At the same time, J. Sacton’s responsibilities were asserted internationally : he became among others member of a working group created by the European Committee for Future Accelerators, member of the CERN Super Proton Synchrotron Committee, member of the CERN Scientific Policy Committee, member of the Extended Scientific Council of the DESY Laboratory (Hamburg), member of the International Committee for Future Accelerators and member of ”High Energy Physics Coordination Computing Committee”. But above all, from 1984 to 1987, he chaired the European Committee for the Future Accelerators (ECFA).
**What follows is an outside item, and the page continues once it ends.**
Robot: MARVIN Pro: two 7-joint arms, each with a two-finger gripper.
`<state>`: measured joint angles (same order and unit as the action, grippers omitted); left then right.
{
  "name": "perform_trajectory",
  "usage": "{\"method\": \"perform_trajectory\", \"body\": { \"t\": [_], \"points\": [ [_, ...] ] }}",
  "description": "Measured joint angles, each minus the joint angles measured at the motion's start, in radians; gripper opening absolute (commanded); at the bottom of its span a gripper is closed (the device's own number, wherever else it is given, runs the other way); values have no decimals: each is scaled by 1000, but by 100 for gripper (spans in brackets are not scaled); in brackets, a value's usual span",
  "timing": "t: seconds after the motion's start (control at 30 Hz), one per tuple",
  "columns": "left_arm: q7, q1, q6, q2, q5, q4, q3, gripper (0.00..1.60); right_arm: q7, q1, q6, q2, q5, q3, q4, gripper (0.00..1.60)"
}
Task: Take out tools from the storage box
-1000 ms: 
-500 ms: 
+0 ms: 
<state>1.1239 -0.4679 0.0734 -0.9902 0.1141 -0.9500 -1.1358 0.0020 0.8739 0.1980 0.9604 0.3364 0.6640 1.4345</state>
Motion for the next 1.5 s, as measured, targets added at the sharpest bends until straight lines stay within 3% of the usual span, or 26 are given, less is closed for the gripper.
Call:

In 1991, to perfect his academic career, Jean Sacton became, for 4 years, Dean of the Sciences Faculty. He remained very present as director of the laboratory and left to the teams, that he has largely contributed to setting up, the task of performing the analysis of DELPHI and H1 data as well as the CHORUS experiment probing neutrino oscillations and for the preparation of the IIHE contribution to CMS experiment at the proton-proton LHC collider at CERN, searching for the Brout-Englert-Higgs boson.

Jean Sacton, listened adviser by the Authorities and respected by the entire university community for his in-depth knowledge of the issues, his concern for finding fair and positive solutions and his outspoken, is increasingly called upon to participate in an ever-growing number of prestigious committees, among others, at ULB, FNRS, FWO and FRIA. His international career turned resolutely towards the future, in 1994 he became president of the” Particles and Fields” Commission of the” International Union for Pure and Applied Physics” (IUPAP). He will be Chairman from 1991 to 1994 of the” High Energy Physics Computer Coordinating Committee” and member of the International Committee for Future Accelerators (ICFA) in 1994. He obtained emeritus in 1999.

Jean Sacton has lived a major scientific adventure, that of the extraordinary development of particle physics from the discovery of the first mesons to the consecration of the Standard Model. By his quiet strength, professionalism, foresight and entrepreneurial spirit, he founded, developed and sponsored this field of research at ULB and made it shine far beyond. He will remain an emblematic and tutelary figure who arouses respect and recognition.